-- RECORDS PROVIDED --
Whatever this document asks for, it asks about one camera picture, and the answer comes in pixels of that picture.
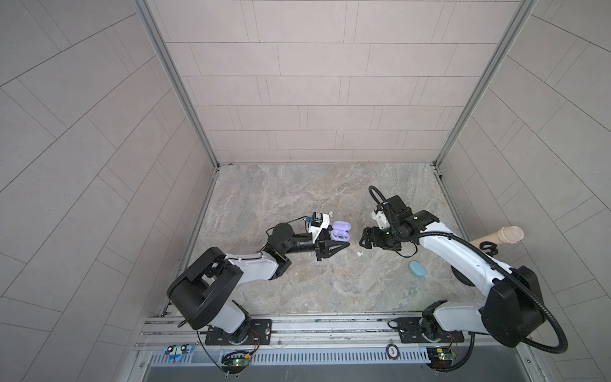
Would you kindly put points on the left green circuit board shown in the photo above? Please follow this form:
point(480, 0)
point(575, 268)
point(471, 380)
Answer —
point(236, 362)

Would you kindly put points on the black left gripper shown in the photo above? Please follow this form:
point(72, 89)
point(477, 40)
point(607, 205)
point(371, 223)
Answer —
point(321, 251)

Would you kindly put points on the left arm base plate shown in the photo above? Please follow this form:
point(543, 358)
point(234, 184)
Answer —
point(252, 332)

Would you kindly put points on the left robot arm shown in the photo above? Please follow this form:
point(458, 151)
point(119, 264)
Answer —
point(202, 292)

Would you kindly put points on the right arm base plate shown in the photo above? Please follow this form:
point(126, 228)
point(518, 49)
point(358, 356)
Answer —
point(420, 329)

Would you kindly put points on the purple earbud charging case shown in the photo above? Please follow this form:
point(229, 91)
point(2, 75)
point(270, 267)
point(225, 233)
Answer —
point(340, 231)

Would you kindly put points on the right green circuit board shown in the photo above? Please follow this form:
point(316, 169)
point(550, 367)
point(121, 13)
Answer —
point(440, 357)

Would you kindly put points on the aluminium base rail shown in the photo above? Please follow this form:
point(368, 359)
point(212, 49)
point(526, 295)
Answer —
point(284, 332)

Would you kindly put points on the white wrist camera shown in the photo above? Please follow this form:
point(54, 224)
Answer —
point(316, 224)
point(380, 219)

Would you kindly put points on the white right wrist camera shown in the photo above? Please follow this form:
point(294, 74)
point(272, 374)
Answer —
point(380, 219)

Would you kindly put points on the black round stand base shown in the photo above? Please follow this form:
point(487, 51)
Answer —
point(461, 278)

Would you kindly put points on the aluminium corner frame post right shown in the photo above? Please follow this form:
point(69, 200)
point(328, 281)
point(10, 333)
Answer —
point(516, 24)

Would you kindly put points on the aluminium corner frame post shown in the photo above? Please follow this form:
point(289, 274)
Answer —
point(152, 30)
point(516, 24)

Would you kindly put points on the light blue earbud charging case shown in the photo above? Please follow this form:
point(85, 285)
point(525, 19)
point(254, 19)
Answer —
point(417, 269)

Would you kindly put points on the beige wooden handle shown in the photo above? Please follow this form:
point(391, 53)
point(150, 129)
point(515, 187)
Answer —
point(505, 235)

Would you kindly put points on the aluminium corner frame post left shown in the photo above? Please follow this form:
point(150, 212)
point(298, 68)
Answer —
point(152, 30)

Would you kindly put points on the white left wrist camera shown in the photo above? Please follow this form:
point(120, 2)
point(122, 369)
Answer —
point(316, 224)

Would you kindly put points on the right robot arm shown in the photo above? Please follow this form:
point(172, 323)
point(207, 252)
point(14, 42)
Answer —
point(512, 308)

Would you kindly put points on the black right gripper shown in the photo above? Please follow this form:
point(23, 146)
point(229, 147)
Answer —
point(374, 239)

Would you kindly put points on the green circuit board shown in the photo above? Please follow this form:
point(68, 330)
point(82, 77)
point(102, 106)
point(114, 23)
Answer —
point(236, 362)
point(440, 357)

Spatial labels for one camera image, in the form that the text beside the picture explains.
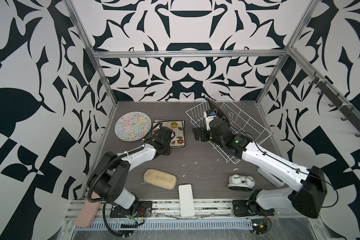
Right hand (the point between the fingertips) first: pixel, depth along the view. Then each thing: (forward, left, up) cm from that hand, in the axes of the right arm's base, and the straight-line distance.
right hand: (200, 126), depth 77 cm
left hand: (+5, +16, -13) cm, 21 cm away
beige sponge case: (-19, +22, -20) cm, 35 cm away
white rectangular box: (-33, +8, -18) cm, 39 cm away
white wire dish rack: (+14, -33, -22) cm, 42 cm away
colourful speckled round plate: (+16, +44, -22) cm, 51 cm away
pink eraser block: (-35, +54, -19) cm, 67 cm away
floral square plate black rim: (+15, +13, -20) cm, 28 cm away
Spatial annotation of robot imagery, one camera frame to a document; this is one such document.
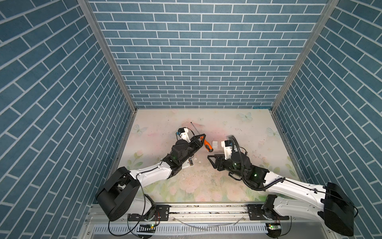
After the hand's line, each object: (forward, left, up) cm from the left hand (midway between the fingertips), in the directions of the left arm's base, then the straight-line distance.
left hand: (207, 136), depth 78 cm
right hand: (-9, 0, -4) cm, 10 cm away
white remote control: (-5, +10, -21) cm, 24 cm away
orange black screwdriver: (-5, 0, -2) cm, 5 cm away
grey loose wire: (-37, 0, -22) cm, 43 cm away
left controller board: (-37, +30, -25) cm, 54 cm away
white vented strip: (-38, -2, -23) cm, 44 cm away
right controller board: (-39, -33, -26) cm, 57 cm away
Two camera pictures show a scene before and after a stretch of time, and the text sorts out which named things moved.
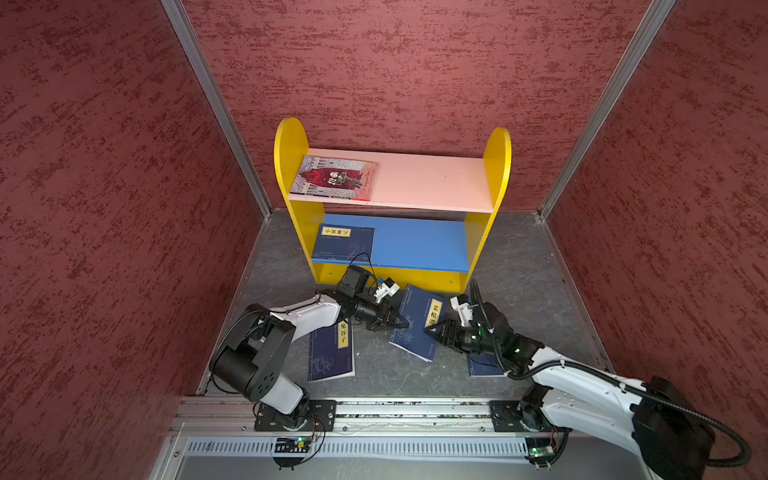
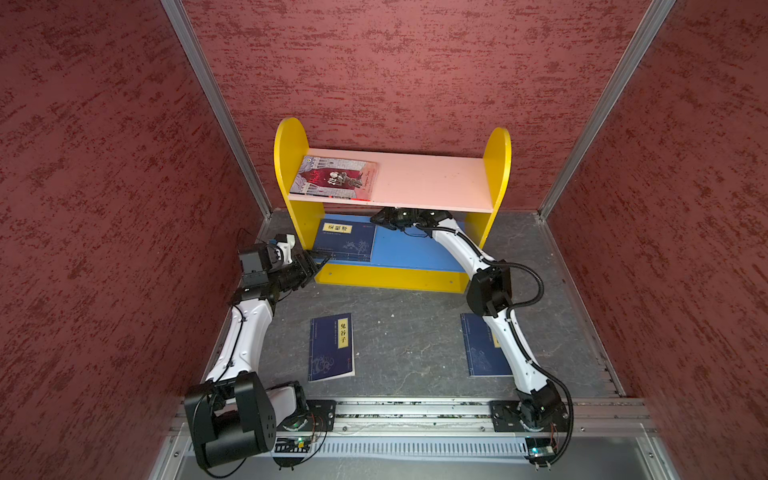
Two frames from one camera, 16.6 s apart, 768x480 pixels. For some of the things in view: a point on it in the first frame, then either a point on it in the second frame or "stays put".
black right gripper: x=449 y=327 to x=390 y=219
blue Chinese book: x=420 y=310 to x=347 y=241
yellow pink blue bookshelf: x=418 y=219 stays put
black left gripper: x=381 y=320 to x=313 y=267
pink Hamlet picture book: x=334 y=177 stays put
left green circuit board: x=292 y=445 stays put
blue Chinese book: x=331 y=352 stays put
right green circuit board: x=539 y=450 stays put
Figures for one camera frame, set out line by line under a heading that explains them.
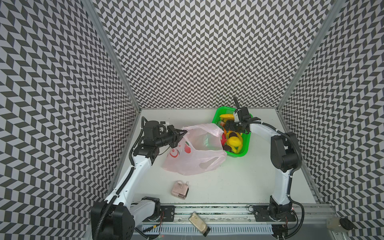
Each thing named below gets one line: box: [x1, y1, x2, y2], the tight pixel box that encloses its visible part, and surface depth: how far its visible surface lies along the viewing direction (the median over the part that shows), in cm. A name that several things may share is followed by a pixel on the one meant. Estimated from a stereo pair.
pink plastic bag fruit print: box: [162, 123, 228, 176], surface depth 72 cm
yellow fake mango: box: [228, 136, 242, 147], surface depth 93 cm

-- HOW TO COMPLETE THIS TASK --
Say how many lines of the data hold the string "distance". Reply with the number alone.

-- THE COMPLETED TASK --
2